═════ Dataset extract
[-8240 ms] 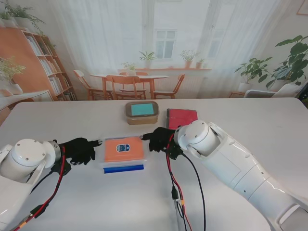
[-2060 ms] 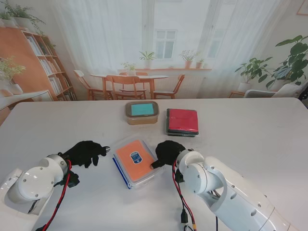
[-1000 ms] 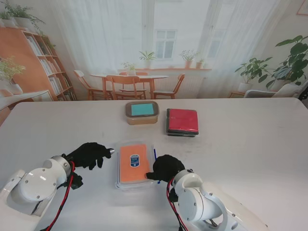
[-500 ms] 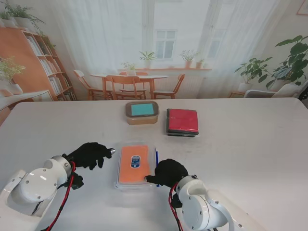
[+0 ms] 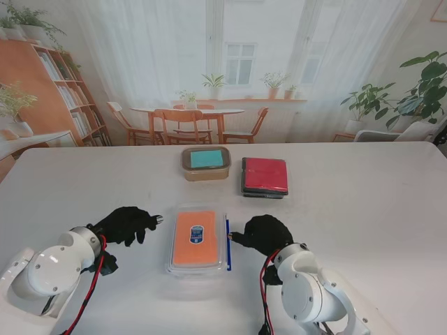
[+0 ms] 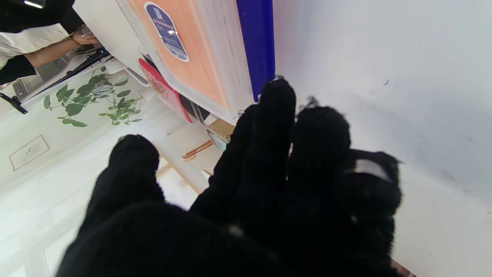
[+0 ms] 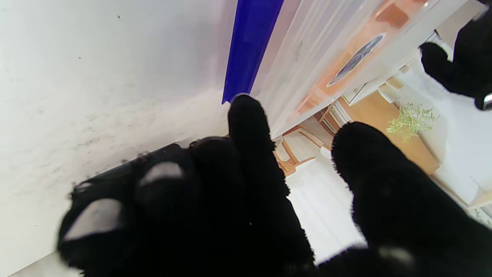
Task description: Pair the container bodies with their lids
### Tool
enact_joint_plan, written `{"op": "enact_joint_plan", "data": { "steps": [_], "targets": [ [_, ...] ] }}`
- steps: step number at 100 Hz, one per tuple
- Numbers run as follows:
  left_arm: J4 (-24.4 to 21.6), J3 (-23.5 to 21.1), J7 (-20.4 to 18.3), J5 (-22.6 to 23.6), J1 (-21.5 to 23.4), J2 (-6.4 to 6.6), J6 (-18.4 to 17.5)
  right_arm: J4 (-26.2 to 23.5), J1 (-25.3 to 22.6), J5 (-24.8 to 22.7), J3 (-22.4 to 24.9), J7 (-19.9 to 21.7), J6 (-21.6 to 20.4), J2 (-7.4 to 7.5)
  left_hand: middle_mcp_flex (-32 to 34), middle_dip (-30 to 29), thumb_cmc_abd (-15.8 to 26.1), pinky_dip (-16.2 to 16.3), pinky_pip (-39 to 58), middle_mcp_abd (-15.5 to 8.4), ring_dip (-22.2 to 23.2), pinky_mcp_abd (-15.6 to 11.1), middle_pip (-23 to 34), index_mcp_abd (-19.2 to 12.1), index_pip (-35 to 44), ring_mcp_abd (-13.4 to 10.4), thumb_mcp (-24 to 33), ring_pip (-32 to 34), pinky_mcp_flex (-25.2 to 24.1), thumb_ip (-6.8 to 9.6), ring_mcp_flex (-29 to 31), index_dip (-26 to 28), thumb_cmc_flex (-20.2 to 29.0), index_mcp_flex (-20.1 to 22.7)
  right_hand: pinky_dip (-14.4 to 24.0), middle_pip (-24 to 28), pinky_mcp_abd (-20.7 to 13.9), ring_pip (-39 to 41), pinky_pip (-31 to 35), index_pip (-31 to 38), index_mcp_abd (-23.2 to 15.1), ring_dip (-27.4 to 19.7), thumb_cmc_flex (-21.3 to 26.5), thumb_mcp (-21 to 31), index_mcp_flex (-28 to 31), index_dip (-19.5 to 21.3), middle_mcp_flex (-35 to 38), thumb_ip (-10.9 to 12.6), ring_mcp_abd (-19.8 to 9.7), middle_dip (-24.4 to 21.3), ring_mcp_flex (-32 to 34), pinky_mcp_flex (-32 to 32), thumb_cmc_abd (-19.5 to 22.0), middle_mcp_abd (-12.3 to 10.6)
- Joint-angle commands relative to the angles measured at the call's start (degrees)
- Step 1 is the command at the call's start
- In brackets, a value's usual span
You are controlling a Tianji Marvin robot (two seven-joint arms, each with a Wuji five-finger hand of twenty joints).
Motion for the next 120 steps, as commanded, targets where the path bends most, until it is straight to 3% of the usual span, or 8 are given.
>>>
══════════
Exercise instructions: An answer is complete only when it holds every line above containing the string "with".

Solution to this exercise:
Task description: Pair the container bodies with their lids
You are controlling a Tianji Marvin robot (two seven-joint arms, each with a Wuji five-finger hand of twenty joints).

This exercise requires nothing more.